Write out all of the listing exactly. Add nothing to it.

START Provided data

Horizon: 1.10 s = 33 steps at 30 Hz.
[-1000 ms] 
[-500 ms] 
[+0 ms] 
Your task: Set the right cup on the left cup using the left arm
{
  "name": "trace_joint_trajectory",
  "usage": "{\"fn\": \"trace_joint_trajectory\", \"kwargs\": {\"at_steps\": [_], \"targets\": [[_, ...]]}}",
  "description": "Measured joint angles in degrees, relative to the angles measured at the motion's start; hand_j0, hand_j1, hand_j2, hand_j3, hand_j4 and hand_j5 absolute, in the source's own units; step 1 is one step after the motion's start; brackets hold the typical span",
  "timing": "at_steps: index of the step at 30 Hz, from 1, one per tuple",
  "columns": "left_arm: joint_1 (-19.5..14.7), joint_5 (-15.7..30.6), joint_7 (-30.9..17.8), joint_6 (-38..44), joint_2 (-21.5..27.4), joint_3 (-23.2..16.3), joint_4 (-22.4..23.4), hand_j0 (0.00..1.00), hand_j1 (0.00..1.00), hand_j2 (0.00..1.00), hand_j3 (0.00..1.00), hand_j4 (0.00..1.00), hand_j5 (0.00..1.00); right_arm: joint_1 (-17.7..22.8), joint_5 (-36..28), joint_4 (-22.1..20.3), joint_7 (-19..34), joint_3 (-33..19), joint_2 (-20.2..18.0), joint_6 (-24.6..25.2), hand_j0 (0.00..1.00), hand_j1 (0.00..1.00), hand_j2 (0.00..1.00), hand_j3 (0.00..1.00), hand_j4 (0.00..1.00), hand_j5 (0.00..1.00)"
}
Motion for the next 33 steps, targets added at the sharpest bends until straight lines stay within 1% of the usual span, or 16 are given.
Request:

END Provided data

• [Written solution]
Horizon: 1.10 s = 33 steps at 30 Hz.
[-1000 ms] 
[-500 ms] 
[+0 ms] 
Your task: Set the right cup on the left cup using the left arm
{
  "name": "trace_joint_trajectory",
  "usage": "{\"fn\": \"trace_joint_trajectory\", \"kwargs\": {\"at_steps\": [_], \"targets\": [[_, ...]]}}",
  "description": "Measured joint angles in degrees, relative to the angles measured at the motion's start; hand_j0, hand_j1, hand_j2, hand_j3, hand_j4 and hand_j5 absolute, in the source's own units; step 1 is one step after the motion's start; brackets hold the typical span",
  "timing": "at_steps: index of the step at 30 Hz, from 1, one per tuple",
  "columns": "left_arm: joint_1 (-19.5..14.7), joint_5 (-15.7..30.6), joint_7 (-30.9..17.8), joint_6 (-38..44), joint_2 (-21.5..27.4), joint_3 (-23.2..16.3), joint_4 (-22.4..23.4), hand_j0 (0.00..1.00), hand_j1 (0.00..1.00), hand_j2 (0.00..1.00), hand_j3 (0.00..1.00), hand_j4 (0.00..1.00), hand_j5 (0.00..1.00); right_arm: joint_1 (-17.7..22.8), joint_5 (-36..28), joint_4 (-22.1..20.3), joint_7 (-19..34), joint_3 (-33..19), joint_2 (-20.2..18.0), joint_6 (-24.6..25.2), hand_j0 (0.00..1.00), hand_j1 (0.00..1.00), hand_j2 (0.00..1.00), hand_j3 (0.00..1.00), hand_j4 (0.00..1.00), hand_j5 (0.00..1.00)"
}
Motion for the next 33 steps, targets added at the sharpest bends until straight lines stay within 1% of the usual span, or 16 are given.
Request:

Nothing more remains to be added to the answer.